C'è un allarme che si sta spargendo nei palazzi romani, e che mette in ansia segreterie di partito e ministri. L'allarme nasce dalla confidenza che il premier Mario Draghi avrebbe affidato ad alcuni suoi interlocutori - fuori dalla politica - che gli chiedevano lumi sui suoi progetti futuri: «Di qui ce ne andiamo dopo Natale». Il presidente del Consiglio, secondo questi racconti, sarebbe deciso a traghettare il Paese fuori dalla pandemia e dall'emergenza, concentrando le proprie energie sulla campagna di vaccinazioni e l'avvio del Pnrr e la definizione del piano di riforme (giustizia in testa), e poi lasciare Palazzo Chigi. Se per rendersi disponibile alla corsa al Quirinale di inizio 2022 o per fare altro non lo avrebbe detto, ma un messaggio chiaro i suoi interlocutori lo hanno tratto: il premier sarebbe piuttosto deluso e irritato dalle continue beghe e litigi nella maggioranza, dalle gare a marcare il territorio e piantare bandierine politiche su questo e quello, dalla scarsa consapevolezza riscontrata nel quadro politico rispetto alla gigantesca responsabilità che sta davanti al Paese, che ha ora l'ultima chance per compiere riforme tanto profonde quanto difficili per provare a rimettere in moto l'Italia sottraendola ad un declino altrimenti inesorabile. A guardare insomma al futuro e alle nuove generazioni, come ha spesso ripetuto Draghi, e non alle prossime elezioni a Rocca Cannuccia. Del necessario scatto di reni per ora non si vede però traccia, tra un litigio sul coprifuoco e una disfida sulla legge Zan.
Dall'allarme per il possibile addio di Draghi alla cabina di regia del governo nasce anche il crescente pressing editoriale e politico per spingerlo a restare, non solo in Italia ma anche in Europa, dove il nome del premier è considerato l'unica garanzia di credibilità e affidabilità per l'Italia. «Mario resta al governo fino al 2023, vero?», ha chiesto il vicepresidente della Commissione Ue Timmermans a Enrico Letta, solo pochi giorni fa. «Per quanto ci riguarda, il nostro sostegno non è in discussione», ha replicato il leader dem. Che dal canto suo ha tutto l'interesse a evitare cambi a Palazzo Chigi fino a fine legislatura. E al di là delle apparenze, anche Salvini (che ieri ha affermato la sua convinzione che l'attuale governo offra «la garanzia di avere nel premier una figura di indiscutibile profilo e competenza») sa che i suoi parlamentari non vogliono certo correre il rischio di elezioni anticipate, i suoi ministri vogliono continuare il proprio lavoro e l'elettorato produttivo del Nord vuole continuità, e un governo credibile come l'attuale.

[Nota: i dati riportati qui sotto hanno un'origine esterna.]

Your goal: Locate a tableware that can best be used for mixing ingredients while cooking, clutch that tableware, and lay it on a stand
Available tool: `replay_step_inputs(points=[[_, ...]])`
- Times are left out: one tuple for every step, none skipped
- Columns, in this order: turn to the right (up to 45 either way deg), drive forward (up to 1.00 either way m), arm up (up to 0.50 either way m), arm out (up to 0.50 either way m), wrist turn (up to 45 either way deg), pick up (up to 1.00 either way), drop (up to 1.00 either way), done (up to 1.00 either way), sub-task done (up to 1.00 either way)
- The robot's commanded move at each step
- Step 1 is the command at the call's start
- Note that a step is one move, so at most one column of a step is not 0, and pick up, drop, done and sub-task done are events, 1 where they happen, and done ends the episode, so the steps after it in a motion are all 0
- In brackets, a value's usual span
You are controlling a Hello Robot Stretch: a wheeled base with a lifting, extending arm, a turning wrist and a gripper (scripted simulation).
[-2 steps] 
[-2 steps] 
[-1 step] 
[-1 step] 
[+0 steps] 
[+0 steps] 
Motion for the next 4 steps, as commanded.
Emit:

Se Draghi invece se ne volesse davvero andare, tutti i piani (manovre per il Colle incluse, con una giostra di candidati veri o presunti e un Parlamento «formicaio impazzito senza nessuno in grado di pilotare», come dice il dem Stefano Ceccanti) andrebbero all'aria. Ecco perché il pressing si sta sotterraneamente spostando sul Quirinale, e sul suo attuale inquilino: Sergio Mattarella ha finora opposto un secco rifiuto a ogni ipotesi di «bis». Ma potrebbe essere l'unico in grado di convincere Draghi al comune sacrificio: lui resterebbe al Colle fino almeno a fine legislatura, e il premier rimarrebbe a Palazzo Chigi. Per poi diventare il candidato naturale alla successione.
In questa luce vengono anche spiegati alcuni strattonamenti e opache critiche mosse a scopo dissuasivo al capo dello Stato da settori di magistratura e politica e da qualche media sulla vicenda Csm. A conferma che quella della giustizia resta la madre di tutte le riforme, e la più ardua.